Work request
Return verbatim every line from the first line of the data below to the line that contains "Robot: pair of", inclusive, and no further.

Given material Start Marker

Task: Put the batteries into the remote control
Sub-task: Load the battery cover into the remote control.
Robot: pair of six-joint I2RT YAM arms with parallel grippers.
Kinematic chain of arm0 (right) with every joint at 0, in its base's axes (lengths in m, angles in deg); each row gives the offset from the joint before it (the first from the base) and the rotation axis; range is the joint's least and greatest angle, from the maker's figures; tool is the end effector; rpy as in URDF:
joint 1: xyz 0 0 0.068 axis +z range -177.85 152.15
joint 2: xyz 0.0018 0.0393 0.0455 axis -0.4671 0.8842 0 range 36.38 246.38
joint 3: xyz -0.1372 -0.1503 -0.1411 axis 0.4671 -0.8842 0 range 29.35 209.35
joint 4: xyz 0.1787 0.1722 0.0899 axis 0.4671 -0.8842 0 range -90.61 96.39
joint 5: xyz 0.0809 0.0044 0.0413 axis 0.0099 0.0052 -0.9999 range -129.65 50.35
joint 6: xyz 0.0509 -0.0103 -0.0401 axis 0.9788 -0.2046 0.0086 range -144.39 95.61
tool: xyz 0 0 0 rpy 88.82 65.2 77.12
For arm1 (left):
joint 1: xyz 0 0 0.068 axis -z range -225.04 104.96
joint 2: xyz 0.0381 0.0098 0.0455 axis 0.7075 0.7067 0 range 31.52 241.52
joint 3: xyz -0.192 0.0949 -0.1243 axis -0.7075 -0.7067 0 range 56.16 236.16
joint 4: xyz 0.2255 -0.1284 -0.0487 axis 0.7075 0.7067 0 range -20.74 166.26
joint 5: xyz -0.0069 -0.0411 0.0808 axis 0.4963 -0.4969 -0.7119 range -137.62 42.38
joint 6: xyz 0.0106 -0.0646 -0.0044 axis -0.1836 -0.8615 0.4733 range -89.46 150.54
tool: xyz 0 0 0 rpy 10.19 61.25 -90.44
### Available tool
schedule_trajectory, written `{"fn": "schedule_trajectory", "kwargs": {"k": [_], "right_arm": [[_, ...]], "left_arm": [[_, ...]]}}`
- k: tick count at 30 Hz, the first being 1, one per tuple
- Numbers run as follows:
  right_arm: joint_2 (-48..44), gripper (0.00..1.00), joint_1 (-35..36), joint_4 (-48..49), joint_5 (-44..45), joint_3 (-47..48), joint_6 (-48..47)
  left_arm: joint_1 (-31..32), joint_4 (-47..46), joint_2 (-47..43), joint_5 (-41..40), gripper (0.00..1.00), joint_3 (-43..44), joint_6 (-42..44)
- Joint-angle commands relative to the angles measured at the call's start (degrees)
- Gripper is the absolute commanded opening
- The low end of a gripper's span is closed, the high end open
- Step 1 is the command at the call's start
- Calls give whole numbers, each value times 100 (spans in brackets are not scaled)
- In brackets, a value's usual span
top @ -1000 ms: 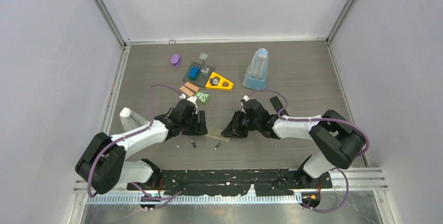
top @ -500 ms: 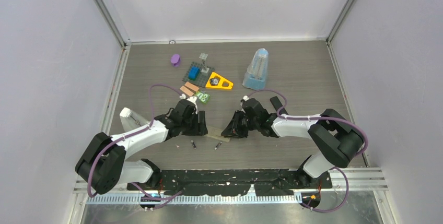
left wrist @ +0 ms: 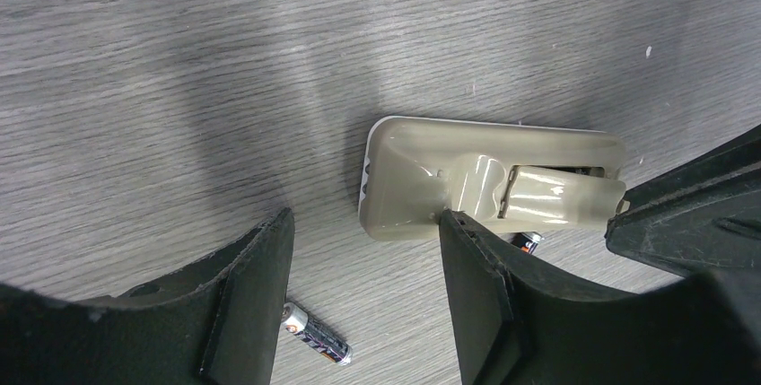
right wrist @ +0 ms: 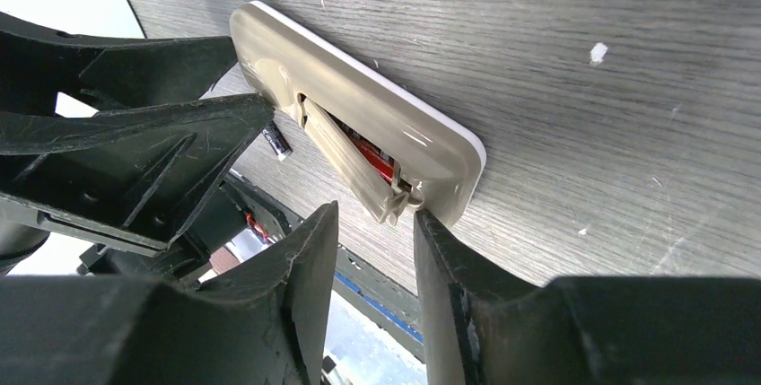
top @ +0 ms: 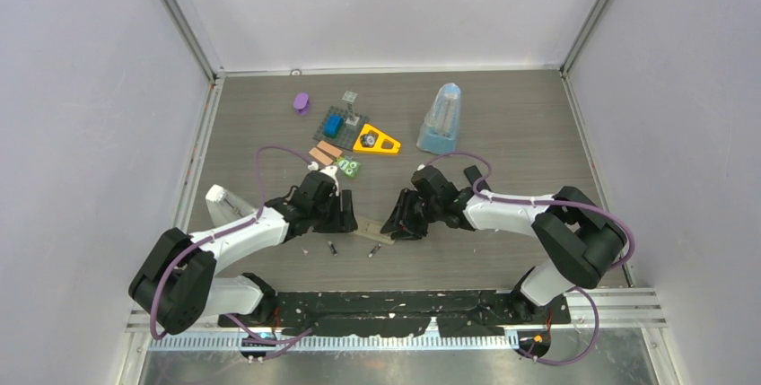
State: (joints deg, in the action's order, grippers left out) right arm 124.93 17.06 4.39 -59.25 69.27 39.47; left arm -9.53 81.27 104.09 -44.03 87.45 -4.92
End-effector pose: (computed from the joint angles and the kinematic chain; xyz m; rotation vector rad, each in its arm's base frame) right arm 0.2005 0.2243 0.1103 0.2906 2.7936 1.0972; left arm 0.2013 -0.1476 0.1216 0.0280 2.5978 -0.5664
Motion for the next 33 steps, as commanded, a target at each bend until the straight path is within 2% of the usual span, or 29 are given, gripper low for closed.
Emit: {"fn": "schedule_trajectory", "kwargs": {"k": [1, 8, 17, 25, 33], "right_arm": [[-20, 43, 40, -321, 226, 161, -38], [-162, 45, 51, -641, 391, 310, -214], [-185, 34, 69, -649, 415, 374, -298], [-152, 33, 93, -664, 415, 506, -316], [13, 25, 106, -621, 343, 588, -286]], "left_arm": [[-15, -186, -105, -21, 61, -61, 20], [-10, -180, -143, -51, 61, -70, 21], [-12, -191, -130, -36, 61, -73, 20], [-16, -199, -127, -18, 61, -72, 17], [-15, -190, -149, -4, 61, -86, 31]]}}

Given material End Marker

Exercise result
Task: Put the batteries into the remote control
Sub-task: Load the battery cover into the remote control.
Robot: pair of six-joint I2RT YAM arms with parallel grippers.

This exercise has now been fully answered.